Logan oO Posted November 26, 2013 Posted November 26, 2013 NC now for almost 3 weeks and starting to lose hope. Woke up with her heavy on my mind and prayed for strength to get thru the day. Last we spoke on FaceTime and she stared at me saying she wish she was laying down with me and was at my apt, and just like that i haven't heard anything since. She avoided me for a couple of weeks and was short and cold thru text and email until i took her her things and it all came tumbling down. She cried and we spoke and she seemed remorseful and conflicted. She's cut anyone off and blocked everybody that we have in common including friends that she introduced me to. With the holidays approaching i wanna send a text or flowers from a secret admire, but i don't wanna expose myself to anymore pain or setbacks. Just venting. I swear its like waking up in a nightmare every day. I regret not having that child with her, maybe we would be happy and living together now...feeling really down today. That was a long first post, but i read the entire thing. Your ex, likes dangling the carrot sadly. Keeping you on the hook as you are a safe bet to fall back on, and she is on the hook of her ex / boyfriend or whatever he is. If i were you, i'd accept that 'i don't share my partner with someone else' and stay NC, keep using this site, and push forward man, i keep saying 2014 is a NEW year, so Fresh Start from then As for today, it's going to happen, you'll have bad days, ok days and the occasional good day, you just gotta accept that it is part of the healing process and don't hold stuff in. If you need to talk about it, it's what we do here, we lean on eachother for advice and support
Author johncourtz Posted November 26, 2013 Author Posted November 26, 2013 Thank you Haydn. Just got caught up in myself today. I'm trying to be strong but i go thru those spells sometimes. I know time will heal, but i miss the hell out of her. I will stay gone tho, i will stay a ghost.

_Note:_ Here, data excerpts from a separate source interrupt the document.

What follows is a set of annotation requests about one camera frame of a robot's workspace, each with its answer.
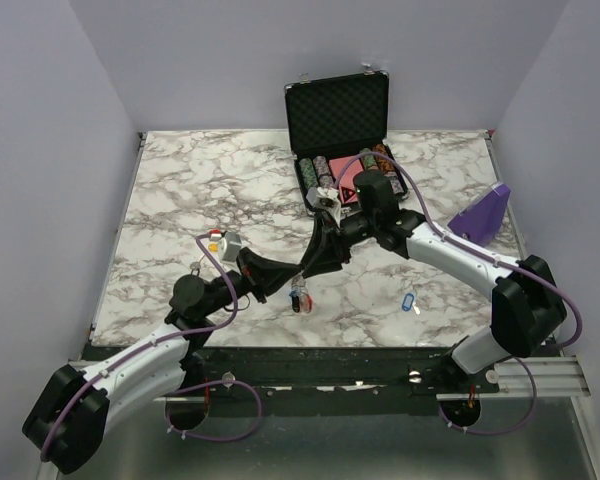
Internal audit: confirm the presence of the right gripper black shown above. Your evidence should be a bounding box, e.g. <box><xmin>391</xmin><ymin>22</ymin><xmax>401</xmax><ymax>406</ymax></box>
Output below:
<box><xmin>299</xmin><ymin>211</ymin><xmax>378</xmax><ymax>280</ymax></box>

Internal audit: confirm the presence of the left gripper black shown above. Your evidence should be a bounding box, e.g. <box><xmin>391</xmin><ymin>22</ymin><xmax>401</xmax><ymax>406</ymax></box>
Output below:
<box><xmin>202</xmin><ymin>247</ymin><xmax>301</xmax><ymax>317</ymax></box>

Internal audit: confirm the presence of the chain of silver split rings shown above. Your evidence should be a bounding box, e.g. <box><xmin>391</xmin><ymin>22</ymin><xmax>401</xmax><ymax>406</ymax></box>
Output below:
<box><xmin>288</xmin><ymin>279</ymin><xmax>314</xmax><ymax>309</ymax></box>

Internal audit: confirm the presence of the blue plastic key tag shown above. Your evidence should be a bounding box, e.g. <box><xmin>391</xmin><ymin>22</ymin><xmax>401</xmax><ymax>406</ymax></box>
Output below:
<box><xmin>401</xmin><ymin>292</ymin><xmax>421</xmax><ymax>315</ymax></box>

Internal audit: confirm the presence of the red-handled metal keyring tool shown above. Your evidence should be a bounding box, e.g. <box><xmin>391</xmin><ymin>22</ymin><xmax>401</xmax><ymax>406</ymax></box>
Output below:
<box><xmin>300</xmin><ymin>292</ymin><xmax>314</xmax><ymax>314</ymax></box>

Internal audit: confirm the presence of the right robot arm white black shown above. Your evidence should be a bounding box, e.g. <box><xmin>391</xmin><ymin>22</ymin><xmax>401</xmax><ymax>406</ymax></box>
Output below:
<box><xmin>301</xmin><ymin>170</ymin><xmax>567</xmax><ymax>392</ymax></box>

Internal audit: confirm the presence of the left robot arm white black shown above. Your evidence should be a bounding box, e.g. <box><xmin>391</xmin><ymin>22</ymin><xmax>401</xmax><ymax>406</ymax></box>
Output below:
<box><xmin>22</xmin><ymin>248</ymin><xmax>302</xmax><ymax>473</ymax></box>

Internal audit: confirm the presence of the pink playing card deck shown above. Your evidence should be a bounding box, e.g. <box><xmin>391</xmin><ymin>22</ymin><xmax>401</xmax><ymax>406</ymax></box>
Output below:
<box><xmin>328</xmin><ymin>156</ymin><xmax>364</xmax><ymax>189</ymax></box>

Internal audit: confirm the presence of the black poker chip case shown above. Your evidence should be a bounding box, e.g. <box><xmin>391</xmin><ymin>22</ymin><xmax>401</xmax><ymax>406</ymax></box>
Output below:
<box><xmin>285</xmin><ymin>71</ymin><xmax>409</xmax><ymax>226</ymax></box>

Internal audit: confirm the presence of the purple box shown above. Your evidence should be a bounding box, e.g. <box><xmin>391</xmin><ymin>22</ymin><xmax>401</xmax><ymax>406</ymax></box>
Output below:
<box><xmin>448</xmin><ymin>182</ymin><xmax>511</xmax><ymax>247</ymax></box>

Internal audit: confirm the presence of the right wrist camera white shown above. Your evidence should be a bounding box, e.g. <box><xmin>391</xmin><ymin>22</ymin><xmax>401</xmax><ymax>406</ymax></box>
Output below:
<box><xmin>306</xmin><ymin>187</ymin><xmax>342</xmax><ymax>224</ymax></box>

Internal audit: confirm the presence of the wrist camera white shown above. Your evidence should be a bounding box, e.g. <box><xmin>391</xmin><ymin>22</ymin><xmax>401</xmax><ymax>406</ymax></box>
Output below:
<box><xmin>306</xmin><ymin>187</ymin><xmax>342</xmax><ymax>224</ymax></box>
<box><xmin>217</xmin><ymin>231</ymin><xmax>242</xmax><ymax>264</ymax></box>

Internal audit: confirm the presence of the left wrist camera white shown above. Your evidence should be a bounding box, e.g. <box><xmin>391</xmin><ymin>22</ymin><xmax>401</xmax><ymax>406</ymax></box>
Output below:
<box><xmin>217</xmin><ymin>231</ymin><xmax>242</xmax><ymax>264</ymax></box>

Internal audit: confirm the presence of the black mounting rail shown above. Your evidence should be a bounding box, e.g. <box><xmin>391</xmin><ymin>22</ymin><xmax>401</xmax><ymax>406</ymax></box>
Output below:
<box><xmin>144</xmin><ymin>344</ymin><xmax>501</xmax><ymax>419</ymax></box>

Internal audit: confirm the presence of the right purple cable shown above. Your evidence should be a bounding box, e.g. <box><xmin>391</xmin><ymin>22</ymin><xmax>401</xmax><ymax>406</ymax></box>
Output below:
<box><xmin>332</xmin><ymin>152</ymin><xmax>584</xmax><ymax>435</ymax></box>

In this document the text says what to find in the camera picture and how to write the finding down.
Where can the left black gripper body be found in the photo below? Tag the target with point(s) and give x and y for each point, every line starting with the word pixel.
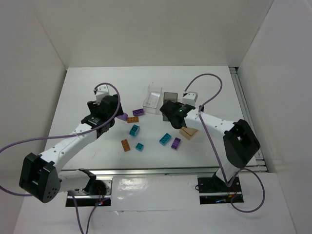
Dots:
pixel 113 105

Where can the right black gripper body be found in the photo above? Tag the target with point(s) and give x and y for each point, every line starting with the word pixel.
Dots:
pixel 167 108

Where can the purple lego wedge piece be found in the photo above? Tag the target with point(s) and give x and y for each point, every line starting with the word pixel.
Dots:
pixel 123 117

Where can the teal lego brick long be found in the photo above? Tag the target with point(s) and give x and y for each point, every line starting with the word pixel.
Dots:
pixel 165 139

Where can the orange lego brick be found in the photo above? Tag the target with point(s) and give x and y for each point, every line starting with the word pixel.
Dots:
pixel 125 145
pixel 132 119

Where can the purple lego brick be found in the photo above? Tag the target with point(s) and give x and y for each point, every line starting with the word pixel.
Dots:
pixel 138 112
pixel 176 143

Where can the teal lego brick square large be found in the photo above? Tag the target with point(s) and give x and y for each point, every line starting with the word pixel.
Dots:
pixel 134 130

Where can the teal lego brick small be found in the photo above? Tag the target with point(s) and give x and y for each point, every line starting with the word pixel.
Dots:
pixel 140 147

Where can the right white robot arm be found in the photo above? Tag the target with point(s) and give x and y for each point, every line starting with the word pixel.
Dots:
pixel 233 142

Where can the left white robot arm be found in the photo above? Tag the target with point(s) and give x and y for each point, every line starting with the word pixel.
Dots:
pixel 41 174

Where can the amber plastic container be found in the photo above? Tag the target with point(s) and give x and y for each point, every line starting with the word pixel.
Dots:
pixel 188 133

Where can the clear plastic container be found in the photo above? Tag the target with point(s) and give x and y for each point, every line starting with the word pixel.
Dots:
pixel 151 102

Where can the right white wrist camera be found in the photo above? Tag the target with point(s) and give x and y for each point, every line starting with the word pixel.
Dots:
pixel 190 98

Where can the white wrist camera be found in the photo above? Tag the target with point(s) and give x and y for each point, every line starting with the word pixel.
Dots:
pixel 100 92
pixel 190 98

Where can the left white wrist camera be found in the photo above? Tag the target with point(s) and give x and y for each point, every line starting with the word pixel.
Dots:
pixel 100 92

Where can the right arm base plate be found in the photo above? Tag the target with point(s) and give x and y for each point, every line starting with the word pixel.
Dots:
pixel 214 191

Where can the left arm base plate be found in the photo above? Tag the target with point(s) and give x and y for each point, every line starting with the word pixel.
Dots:
pixel 101 194

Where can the aluminium side rail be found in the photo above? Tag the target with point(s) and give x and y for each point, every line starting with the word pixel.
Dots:
pixel 260 161

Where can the aluminium front rail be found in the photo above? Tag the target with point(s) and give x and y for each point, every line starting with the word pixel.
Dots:
pixel 155 172

Author johncourtz Posted November 26, 2013 Author Posted November 26, 2013 That was a long first post, but i read the entire thing. Your ex, likes dangling the carrot sadly. Keeping you on the hook as you are a safe bet to fall back on, and she is on the hook of her ex / boyfriend or whatever he is. If i were you, i'd accept that 'i don't share my partner with someone else' and stay NC, keep using this site, and push forward man, i keep saying 2014 is a NEW year, so Fresh Start from then As for today, it's going to happen, you'll have bad days, ok days and the occasional good day, you just gotta accept that it is part of the healing process and don't hold stuff in. If you need to talk about it, it's what we do here, we lean on eachother for advice and support Logan oO sorry for the long read. I had to get the entire story out just to get you guys prospective. Desperation led me to try google which led me to this awesome site. You guys are very supportive and i hope one day to be able to pay it forward. I just got blindsided. She fought for me to take her back to drop me a few months later, and the kids are in the middle so it sucks. And for a dude with no future..all flash and no substance. I am going to try to focus on me and my kid when im feeling down and better myself. 2014 is a new year, your right. Im praying i'll get my peace when its all said and done. Thanks for the advice!